* Problem statement *
In the data below, set down exactly the lines from the one containing "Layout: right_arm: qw" up to and including the one containing "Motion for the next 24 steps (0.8". Leave the pictures out.

----

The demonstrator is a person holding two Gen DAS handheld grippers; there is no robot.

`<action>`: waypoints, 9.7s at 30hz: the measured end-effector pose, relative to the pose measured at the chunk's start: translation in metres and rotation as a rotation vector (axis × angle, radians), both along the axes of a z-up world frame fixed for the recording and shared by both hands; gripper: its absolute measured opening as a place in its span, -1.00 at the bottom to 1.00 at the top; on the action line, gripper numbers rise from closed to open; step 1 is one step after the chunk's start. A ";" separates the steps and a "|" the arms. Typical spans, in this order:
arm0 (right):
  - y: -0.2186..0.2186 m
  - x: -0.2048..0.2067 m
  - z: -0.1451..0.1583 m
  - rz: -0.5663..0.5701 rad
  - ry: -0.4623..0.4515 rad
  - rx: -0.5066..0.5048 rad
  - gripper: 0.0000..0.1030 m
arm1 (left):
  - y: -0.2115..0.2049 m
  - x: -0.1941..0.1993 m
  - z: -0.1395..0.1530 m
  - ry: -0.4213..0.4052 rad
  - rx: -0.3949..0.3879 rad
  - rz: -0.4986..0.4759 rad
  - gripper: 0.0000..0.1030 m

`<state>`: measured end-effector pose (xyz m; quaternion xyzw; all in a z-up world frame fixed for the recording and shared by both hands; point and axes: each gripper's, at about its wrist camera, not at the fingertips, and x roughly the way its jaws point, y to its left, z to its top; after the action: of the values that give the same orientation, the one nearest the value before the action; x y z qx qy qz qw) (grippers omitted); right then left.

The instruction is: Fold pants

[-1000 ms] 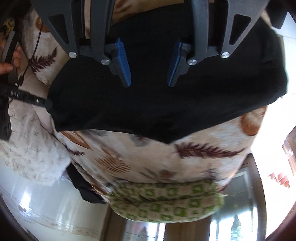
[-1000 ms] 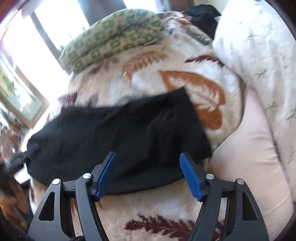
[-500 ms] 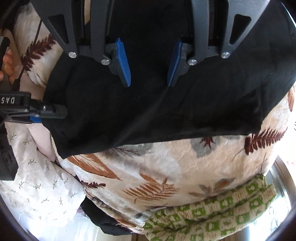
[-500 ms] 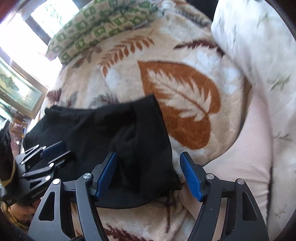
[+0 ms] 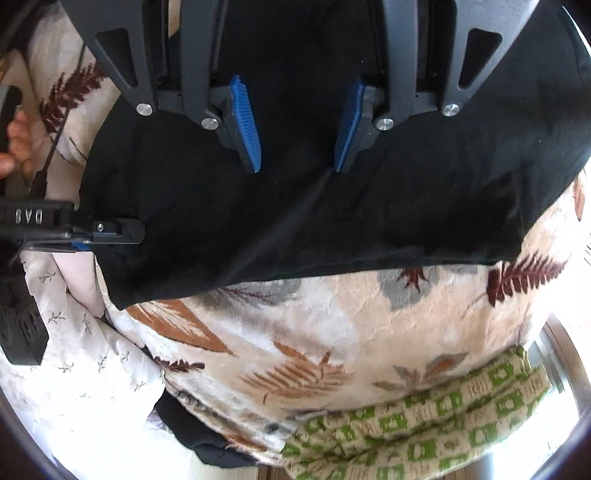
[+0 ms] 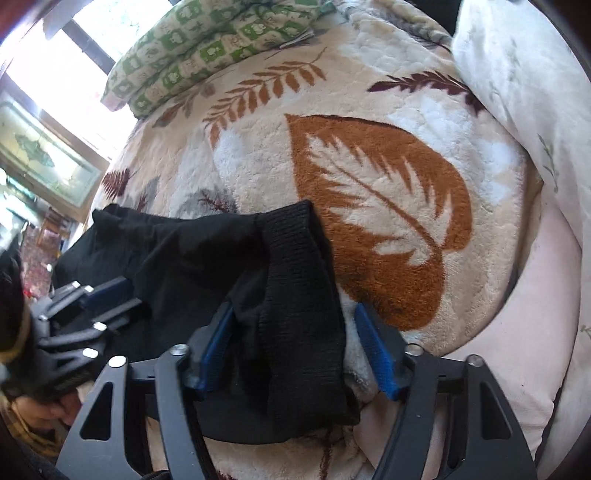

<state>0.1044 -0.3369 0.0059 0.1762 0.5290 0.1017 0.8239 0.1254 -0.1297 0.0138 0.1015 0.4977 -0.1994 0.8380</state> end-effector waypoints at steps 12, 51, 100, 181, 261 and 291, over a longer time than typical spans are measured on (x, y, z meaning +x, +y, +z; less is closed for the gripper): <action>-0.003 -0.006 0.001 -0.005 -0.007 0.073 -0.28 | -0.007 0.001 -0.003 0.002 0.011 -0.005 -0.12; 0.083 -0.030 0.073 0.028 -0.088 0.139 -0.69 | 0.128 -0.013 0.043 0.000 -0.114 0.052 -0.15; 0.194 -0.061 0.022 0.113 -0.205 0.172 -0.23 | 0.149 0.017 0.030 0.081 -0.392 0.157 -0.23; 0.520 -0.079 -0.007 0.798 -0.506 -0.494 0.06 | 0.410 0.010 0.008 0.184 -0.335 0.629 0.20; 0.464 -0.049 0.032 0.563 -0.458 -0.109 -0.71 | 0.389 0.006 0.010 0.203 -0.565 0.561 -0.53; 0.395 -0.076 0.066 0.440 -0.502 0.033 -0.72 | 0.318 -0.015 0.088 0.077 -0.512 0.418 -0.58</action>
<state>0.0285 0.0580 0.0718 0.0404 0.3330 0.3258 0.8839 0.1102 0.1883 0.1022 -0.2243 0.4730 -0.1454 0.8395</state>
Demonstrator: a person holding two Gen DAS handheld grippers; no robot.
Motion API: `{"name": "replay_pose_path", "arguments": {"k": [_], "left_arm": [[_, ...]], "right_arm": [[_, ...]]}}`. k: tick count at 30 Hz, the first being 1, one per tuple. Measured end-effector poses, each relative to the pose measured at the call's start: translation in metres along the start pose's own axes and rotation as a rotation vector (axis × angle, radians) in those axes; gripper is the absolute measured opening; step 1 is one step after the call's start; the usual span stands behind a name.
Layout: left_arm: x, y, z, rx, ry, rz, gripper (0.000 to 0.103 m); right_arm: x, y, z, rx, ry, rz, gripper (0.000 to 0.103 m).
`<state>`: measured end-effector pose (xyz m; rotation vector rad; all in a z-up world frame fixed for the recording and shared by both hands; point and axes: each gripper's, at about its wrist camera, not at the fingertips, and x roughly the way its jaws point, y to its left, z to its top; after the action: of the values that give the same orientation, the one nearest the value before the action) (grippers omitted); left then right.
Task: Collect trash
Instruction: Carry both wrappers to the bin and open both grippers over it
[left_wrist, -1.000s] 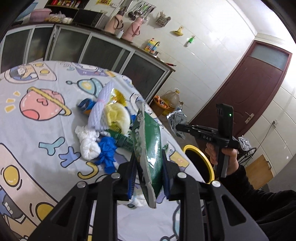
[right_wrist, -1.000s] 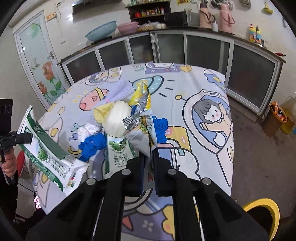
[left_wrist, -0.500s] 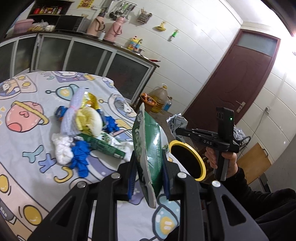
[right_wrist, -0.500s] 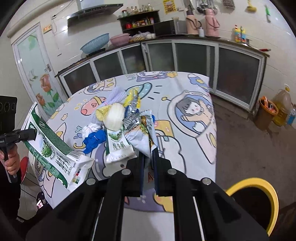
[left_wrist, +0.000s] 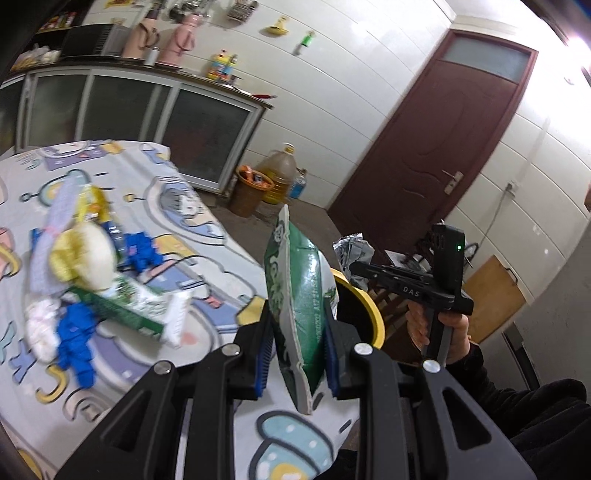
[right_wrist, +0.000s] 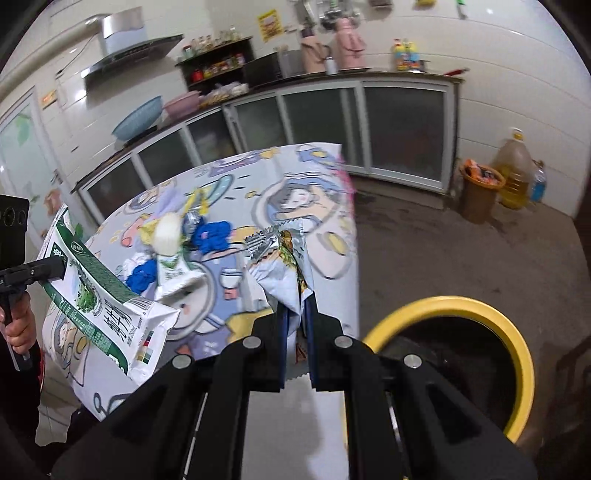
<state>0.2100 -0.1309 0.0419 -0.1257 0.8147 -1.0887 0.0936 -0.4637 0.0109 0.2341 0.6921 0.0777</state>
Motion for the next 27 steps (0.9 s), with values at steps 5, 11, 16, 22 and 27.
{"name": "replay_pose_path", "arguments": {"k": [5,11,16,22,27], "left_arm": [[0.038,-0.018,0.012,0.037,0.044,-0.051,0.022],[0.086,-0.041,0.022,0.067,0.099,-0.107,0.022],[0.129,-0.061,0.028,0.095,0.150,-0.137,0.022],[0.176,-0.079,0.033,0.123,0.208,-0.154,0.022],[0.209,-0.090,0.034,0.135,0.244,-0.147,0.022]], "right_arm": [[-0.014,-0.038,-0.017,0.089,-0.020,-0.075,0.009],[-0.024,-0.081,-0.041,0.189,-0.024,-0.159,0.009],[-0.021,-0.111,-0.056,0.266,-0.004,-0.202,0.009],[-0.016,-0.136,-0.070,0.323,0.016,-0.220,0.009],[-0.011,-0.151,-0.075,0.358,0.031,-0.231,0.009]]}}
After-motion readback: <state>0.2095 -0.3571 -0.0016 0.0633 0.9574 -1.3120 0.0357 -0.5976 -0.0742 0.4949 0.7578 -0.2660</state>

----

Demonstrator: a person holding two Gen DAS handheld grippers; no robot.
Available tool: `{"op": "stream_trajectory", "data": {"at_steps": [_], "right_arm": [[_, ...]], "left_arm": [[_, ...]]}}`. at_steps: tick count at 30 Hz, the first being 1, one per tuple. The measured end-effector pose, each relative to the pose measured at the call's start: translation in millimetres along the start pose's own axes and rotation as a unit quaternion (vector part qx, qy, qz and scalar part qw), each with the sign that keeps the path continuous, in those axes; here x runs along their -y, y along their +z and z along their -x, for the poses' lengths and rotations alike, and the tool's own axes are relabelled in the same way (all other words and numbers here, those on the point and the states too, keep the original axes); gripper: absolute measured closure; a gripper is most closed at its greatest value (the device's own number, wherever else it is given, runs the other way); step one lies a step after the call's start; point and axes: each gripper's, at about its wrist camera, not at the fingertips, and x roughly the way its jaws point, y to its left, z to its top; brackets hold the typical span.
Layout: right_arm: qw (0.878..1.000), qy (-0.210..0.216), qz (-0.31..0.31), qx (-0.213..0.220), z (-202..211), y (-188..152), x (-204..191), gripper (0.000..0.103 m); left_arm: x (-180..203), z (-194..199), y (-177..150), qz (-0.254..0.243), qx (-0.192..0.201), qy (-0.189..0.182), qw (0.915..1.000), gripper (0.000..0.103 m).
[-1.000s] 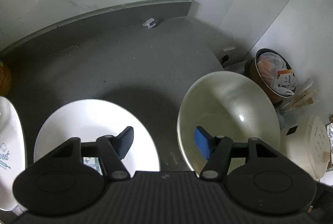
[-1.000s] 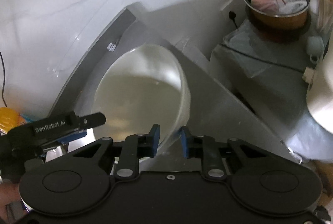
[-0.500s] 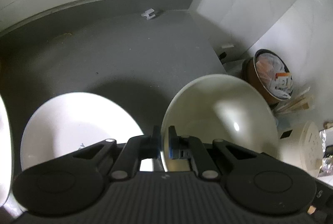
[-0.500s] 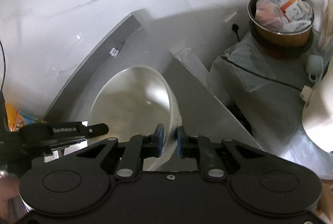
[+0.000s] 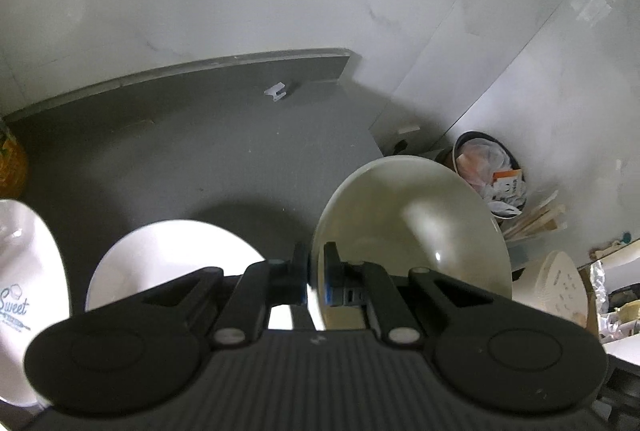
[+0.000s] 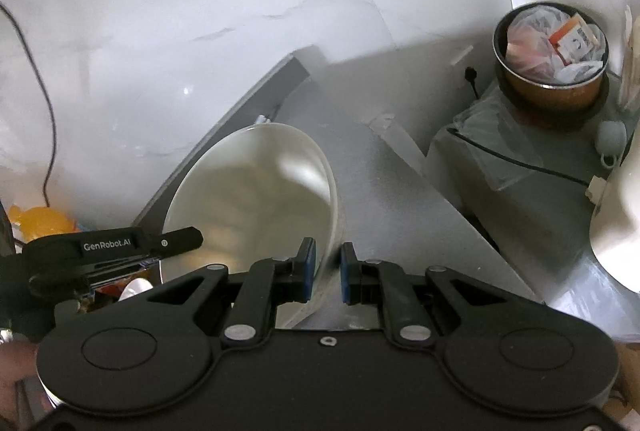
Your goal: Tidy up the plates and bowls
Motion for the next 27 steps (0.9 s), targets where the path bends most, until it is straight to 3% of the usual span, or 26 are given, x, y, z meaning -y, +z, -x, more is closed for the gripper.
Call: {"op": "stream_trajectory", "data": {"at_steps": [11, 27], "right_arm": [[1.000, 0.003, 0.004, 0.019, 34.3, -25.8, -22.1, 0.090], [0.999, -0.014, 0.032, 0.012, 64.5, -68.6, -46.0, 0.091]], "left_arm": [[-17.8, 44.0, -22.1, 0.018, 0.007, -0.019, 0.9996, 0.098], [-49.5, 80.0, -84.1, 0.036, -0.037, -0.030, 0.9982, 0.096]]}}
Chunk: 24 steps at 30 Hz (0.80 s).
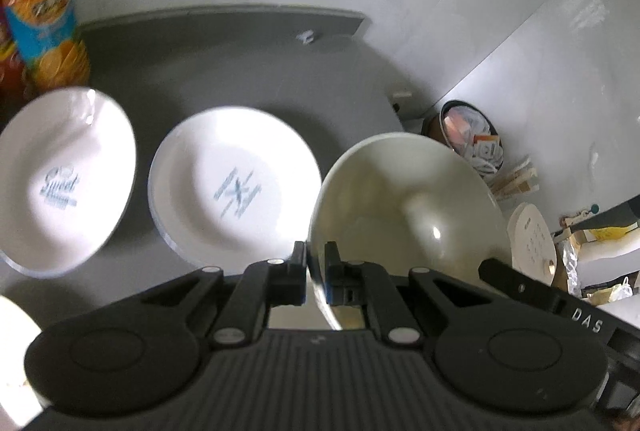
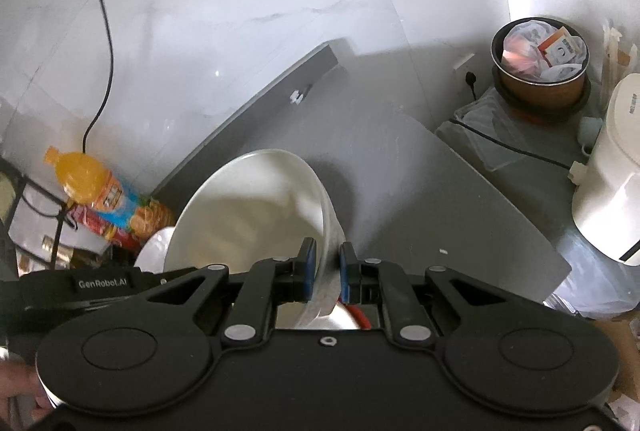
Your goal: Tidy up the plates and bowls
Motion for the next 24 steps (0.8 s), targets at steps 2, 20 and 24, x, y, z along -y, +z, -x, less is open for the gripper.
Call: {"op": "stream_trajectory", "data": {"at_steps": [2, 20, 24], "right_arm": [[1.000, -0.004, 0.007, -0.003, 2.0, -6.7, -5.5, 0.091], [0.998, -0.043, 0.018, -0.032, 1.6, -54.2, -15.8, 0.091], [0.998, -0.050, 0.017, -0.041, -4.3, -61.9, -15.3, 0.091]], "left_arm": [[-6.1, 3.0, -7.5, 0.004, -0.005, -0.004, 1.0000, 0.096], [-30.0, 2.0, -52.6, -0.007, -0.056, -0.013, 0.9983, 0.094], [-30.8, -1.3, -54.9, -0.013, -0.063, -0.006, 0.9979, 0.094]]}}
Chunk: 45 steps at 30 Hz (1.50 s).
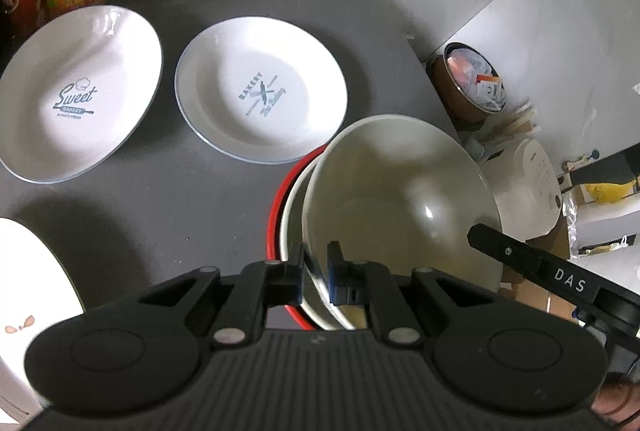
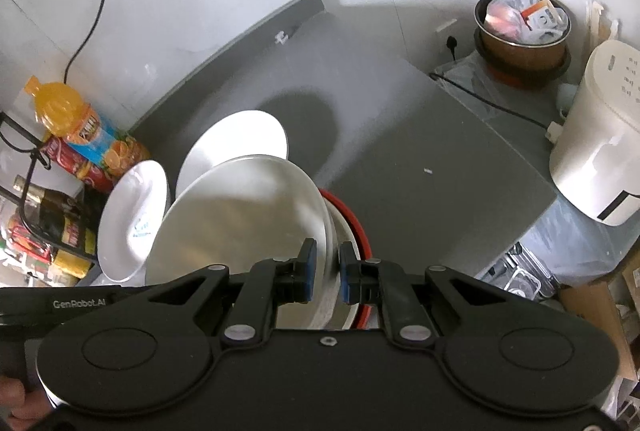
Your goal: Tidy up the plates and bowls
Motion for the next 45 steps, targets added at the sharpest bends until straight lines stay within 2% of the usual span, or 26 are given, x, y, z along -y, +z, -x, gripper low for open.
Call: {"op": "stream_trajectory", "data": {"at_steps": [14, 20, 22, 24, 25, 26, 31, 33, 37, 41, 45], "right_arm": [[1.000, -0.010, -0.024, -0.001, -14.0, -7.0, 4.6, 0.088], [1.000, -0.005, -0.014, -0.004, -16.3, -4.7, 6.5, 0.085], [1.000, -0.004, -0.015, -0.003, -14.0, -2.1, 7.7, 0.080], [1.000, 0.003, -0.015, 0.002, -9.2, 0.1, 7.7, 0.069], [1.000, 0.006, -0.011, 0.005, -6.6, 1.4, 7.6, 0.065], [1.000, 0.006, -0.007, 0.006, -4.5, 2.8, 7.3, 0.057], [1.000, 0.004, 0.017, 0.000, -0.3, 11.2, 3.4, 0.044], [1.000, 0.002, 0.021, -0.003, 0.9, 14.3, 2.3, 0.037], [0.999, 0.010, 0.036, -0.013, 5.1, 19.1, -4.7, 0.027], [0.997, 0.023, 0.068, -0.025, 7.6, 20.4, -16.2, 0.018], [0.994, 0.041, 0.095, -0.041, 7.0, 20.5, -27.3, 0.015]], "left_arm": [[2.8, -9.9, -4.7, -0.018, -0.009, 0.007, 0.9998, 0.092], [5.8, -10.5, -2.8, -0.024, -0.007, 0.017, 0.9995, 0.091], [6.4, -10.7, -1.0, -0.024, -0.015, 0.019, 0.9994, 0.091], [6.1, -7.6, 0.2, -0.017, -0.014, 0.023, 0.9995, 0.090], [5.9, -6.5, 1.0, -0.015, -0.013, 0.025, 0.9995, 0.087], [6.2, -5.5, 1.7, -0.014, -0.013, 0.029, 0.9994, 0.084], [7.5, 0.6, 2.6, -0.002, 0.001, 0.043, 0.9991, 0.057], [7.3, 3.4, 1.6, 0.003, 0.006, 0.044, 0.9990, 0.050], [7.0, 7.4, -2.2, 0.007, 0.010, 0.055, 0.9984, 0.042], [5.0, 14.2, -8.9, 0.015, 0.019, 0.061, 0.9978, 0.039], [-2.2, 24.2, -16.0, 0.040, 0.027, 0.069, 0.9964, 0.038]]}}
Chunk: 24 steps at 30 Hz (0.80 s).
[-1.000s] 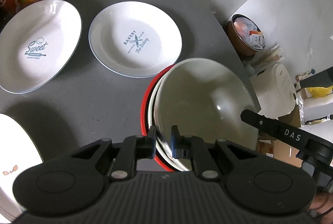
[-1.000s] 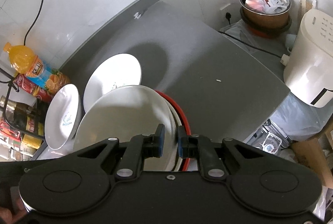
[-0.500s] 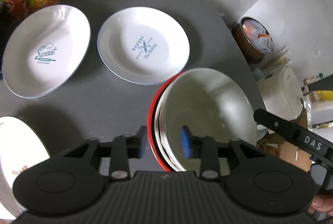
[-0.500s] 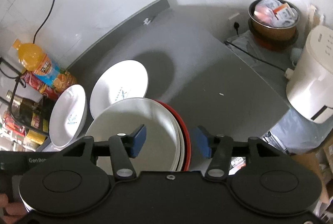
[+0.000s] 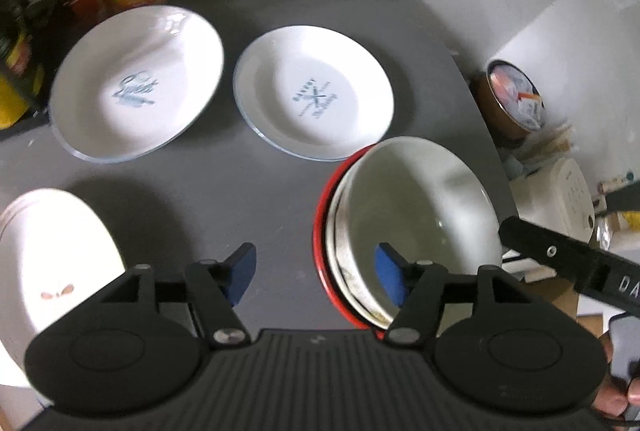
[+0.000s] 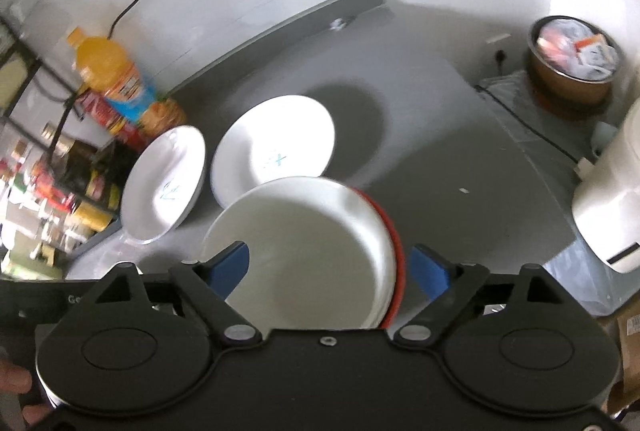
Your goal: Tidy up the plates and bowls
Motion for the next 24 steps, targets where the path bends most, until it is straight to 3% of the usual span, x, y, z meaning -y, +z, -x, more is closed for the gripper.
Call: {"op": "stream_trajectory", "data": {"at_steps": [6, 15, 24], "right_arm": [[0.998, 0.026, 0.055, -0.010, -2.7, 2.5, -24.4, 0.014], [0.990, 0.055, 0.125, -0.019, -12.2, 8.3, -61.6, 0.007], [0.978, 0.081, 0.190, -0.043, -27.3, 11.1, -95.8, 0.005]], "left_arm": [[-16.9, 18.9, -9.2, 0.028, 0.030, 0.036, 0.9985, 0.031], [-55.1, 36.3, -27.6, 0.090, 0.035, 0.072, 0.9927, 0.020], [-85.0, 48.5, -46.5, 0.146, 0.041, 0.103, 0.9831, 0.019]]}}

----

* Solution for this exercise *
Layout: right_arm: qw (0.878..1.000), qy (-0.210..0.216), qz (-0.31..0.31), qx (-0.213..0.220), z (-202..211), y (-188..152), x (-204..191), gripper (0.000..0.103 m); left_arm: x (-180..203), z (-194..199), y (-177..150), qz (-0.254..0.243), qx (-0.192..0.201), qy (-0.189..0.182), qw (0.915..1.000), gripper (0.000..0.103 m).
[-1.000s] 
[-1.000s] 
[-0.500s] 
[-0.500s] 
[+0.000s] 
[+0.000s] 
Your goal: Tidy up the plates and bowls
Motion for the next 27 steps (0.9 s), targets where the path bends most, until it is straight to 3% of the usual span, or 26 are given, x, y, z meaning -y, +z, -x, more is closed for the gripper.
Call: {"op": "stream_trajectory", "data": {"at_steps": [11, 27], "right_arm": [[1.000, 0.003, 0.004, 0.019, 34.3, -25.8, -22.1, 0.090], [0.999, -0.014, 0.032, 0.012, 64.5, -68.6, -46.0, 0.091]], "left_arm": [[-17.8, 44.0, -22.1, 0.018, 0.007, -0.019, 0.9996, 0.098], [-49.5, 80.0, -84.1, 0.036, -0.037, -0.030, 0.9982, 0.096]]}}
Chunk: 24 steps at 30 Hz (0.80 s).
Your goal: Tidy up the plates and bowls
Motion for the next 24 steps (0.8 s), targets at steps 2, 20 and 24, x, y, z along -y, +z, -x, less is open for the gripper.

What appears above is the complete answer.